Describe the bug One of the main changes in redshift vs postgres is how index/keys are used. More specifically, one can specify a DISTKEY and SORTKEY for a table like

CREATE TABLE myschema.mytable ( col1 INT ,col2 VARCHAR(20) ) DISTKEY(col1) SORTKEY(col1, col2);

This can improve performance by helping redshift to keep joins on a single node, skip partitions etc

For my tests, I don't care about the performance, but I need the production SQL to look like this, and I want my tests to test actual code, not a similar but not the same variation.

It would make this mock library more complete and should probably be handled like UNLOAD etc. NB: I am a newbie using this library, so have haven't checked how this is handled.

Environment

(Also in requirements.txt before trying pytest-mock-resources SQLAlchemy psycopg2 sqlalchemy-redshift pandas

To Reproduce Steps to reproduce the behavior:

  1. Create a test case executing sql

redshift = create_redshift_fixture() def test_redshift_with_distkey(redshift): with redshift.connect() as conn: conn.execute('create table table1 ( col1 int, col2 varchar(20)) distkey(col1) sortkey(col1, col2);')

  1. Run pytest
  2. See error Error is logged and test is aborted (psycopg2.errors.SyntaxError) syntax error at or near "DISTKEY"

Expected behavior Since DISTKEY and SORTKEY probably arent relevant in test cases, ignore / remove this part of SQL before executing in docker postgres

Actual Behavior Described above - can't disclose much more anyways.

Additional context Running simpler SQL works in my current setup

Seems related to #82

DanCardin commented 3 years ago

If it helps, the reason we haven't run into this ourselves is because we use sqlalchemy-redshift + alembic + sqlalchemy tables/models to model our databases. Alembic (with sqlalchemy-redshift) will produce the distkey/sortkeys if you put them in sqlalchemy's __table_args__ (on a model), but pytest-mock-resources will directly use the models to create the tables and ignores them.
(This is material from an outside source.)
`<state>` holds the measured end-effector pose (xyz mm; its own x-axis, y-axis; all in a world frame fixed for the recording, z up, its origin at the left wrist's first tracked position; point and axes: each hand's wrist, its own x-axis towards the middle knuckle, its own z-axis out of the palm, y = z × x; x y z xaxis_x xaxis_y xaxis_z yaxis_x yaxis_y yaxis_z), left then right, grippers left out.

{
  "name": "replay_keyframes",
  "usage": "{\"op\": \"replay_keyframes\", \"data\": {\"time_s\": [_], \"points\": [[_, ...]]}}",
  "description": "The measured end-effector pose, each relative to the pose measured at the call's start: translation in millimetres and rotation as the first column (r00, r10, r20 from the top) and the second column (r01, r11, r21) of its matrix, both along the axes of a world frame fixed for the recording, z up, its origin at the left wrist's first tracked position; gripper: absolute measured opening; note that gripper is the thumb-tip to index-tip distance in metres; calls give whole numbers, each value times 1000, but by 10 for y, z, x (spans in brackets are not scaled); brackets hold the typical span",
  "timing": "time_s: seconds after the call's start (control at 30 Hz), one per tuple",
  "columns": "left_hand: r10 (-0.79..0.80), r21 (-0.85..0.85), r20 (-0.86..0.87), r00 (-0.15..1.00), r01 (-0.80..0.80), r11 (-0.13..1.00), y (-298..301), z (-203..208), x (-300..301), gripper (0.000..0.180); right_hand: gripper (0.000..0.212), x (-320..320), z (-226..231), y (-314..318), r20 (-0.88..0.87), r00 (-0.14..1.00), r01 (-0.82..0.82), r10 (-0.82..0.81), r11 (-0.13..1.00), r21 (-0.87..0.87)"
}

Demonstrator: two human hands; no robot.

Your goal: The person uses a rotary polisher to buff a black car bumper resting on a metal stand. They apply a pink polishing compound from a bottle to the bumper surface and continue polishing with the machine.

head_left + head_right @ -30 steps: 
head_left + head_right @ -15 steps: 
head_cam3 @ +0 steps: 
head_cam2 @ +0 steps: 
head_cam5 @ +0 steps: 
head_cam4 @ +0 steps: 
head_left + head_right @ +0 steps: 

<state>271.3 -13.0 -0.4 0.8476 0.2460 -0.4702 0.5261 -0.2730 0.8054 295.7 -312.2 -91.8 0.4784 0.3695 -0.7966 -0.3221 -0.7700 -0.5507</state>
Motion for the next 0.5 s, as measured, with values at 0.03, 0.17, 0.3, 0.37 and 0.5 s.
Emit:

If that's not an acceptable workflow, the problem with this request is that you're executing raw SQL. While I'm not sure that i.e. a CreateTable command using sqlalchemy-redshift (with distkey set) would perform any better currently, it's at least something we could likely add robust support for because it's a structured single-purpose command that the redshift dialect supports at the sqlalchemy level.

With raw SQL, my impression is that sqlalchemy just sends your text verbatim, so there's much less we can do in a 100% correct way. We could, attempt somewhat hacky regex checks through the queries to parse out distkey/sortkey and either translate or remove them, but i wouldn't expect it to be particularly robust (for example if DISTKEY resided in some string)

erikalfthan commented 3 years ago

The performance is not gained on the CREATE TABLE statement, but can be huge on a big cluster if it ensures that subsequent JOINs never leaves a particular node.

My reason for trying this library was that it seems that no one are able to mock redshift :)

The project Im working on actually still uses Pentaho PDI with JDBC to drive most of the ETL, even if almost all functional code has left PDI, so unfortunately I can't use anything else than raw SQL and wanted to avoid the hacky regex solution. I didnt look into how you had implemented this before I tried to use it.

So, thanks for a quick reply, you can choose to close this as out of scope or similar. Maybe add a comment in the documentation that you dont support raw sql DISTKEY and SORTKEY where it is stated that you do support UNLOAD.

DanCardin commented 3 years ago

To be clear, I'm not necessarily against limited parsing the SQL statement, especially because it could likely be scoped to i.e. CREATE TABLE statements. And fyi, this is how we support COPY/UNLOAD (through a combination of specific sqlalchemy-redshift handling and manual parsing of COPY/UNLOAD statements and altering the query at runtime).

So ultimately, any support we add for raw sql statements for this is going to be doing the "hacky regex solution" (to essentially just remove them from the query string), which is honestly probably fine for most cases.

But as you've already noticed we don't support it today. If you were so inclined, I'd be happy to direct you to the relevant locations for adding support yourself, else we could certainly add support, but it wouldn't be as quick as my issue responses 😛.